=== Begin Enclosure ===
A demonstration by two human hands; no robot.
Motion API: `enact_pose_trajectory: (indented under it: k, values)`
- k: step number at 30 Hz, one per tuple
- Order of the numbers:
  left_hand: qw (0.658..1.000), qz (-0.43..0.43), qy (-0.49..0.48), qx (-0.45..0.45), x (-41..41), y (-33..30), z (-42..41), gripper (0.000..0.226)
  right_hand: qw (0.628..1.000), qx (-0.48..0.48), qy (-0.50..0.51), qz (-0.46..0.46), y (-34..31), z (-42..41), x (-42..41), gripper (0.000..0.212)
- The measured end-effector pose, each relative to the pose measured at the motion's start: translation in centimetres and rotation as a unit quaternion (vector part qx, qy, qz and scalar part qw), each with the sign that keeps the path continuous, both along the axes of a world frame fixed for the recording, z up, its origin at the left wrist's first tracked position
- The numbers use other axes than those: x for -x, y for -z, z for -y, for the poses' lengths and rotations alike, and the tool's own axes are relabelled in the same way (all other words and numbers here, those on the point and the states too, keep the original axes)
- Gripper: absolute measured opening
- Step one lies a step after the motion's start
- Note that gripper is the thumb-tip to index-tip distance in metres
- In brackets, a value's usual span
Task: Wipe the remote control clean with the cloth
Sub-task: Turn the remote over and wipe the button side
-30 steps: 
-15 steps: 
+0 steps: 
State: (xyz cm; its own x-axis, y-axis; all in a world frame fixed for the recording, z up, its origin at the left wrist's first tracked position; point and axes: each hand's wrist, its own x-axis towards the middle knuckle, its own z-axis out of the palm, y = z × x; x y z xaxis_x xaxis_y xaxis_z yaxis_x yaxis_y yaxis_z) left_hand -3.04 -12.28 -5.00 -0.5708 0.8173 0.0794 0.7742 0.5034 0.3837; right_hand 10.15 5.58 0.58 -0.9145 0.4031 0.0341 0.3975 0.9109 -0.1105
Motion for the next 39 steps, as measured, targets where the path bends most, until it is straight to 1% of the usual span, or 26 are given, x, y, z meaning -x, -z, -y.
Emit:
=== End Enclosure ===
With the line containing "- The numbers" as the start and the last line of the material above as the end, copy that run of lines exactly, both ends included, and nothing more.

WRITTEN ANSWER >>
- The numbers use other axes than those: x for -x, y for -z, z for -y, for the poses' lengths and rotations alike, and the tool's own axes are relabelled in the same way (all other words and numbers here, those on the point and the states too, keep the original axes)
- Gripper: absolute measured opening
- Step one lies a step after the motion's start
- Note that gripper is the thumb-tip to index-tip distance in metres
- In brackets, a value's usual span
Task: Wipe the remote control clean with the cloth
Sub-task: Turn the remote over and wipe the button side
-30 steps: 
-15 steps: 
+0 steps: 
State: (xyz cm; its own x-axis, y-axis; all in a world frame fixed for the recording, z up, its origin at the left wrist's first tracked position; point and axes: each hand's wrist, its own x-axis towards the middle knuckle, its own z-axis out of the palm, y = z × x; x y z xaxis_x xaxis_y xaxis_z yaxis_x yaxis_y yaxis_z) left_hand -3.04 -12.28 -5.00 -0.5708 0.8173 0.0794 0.7742 0.5034 0.3837; right_hand 10.15 5.58 0.58 -0.9145 0.4031 0.0341 0.3975 0.9109 -0.1105
Motion for the next 39 steps, as measured, targets where the path bends most, until it is straight to 1% of the usual span, or 26 are given, x, y, z meaning -x, -z, -y.
Emit:

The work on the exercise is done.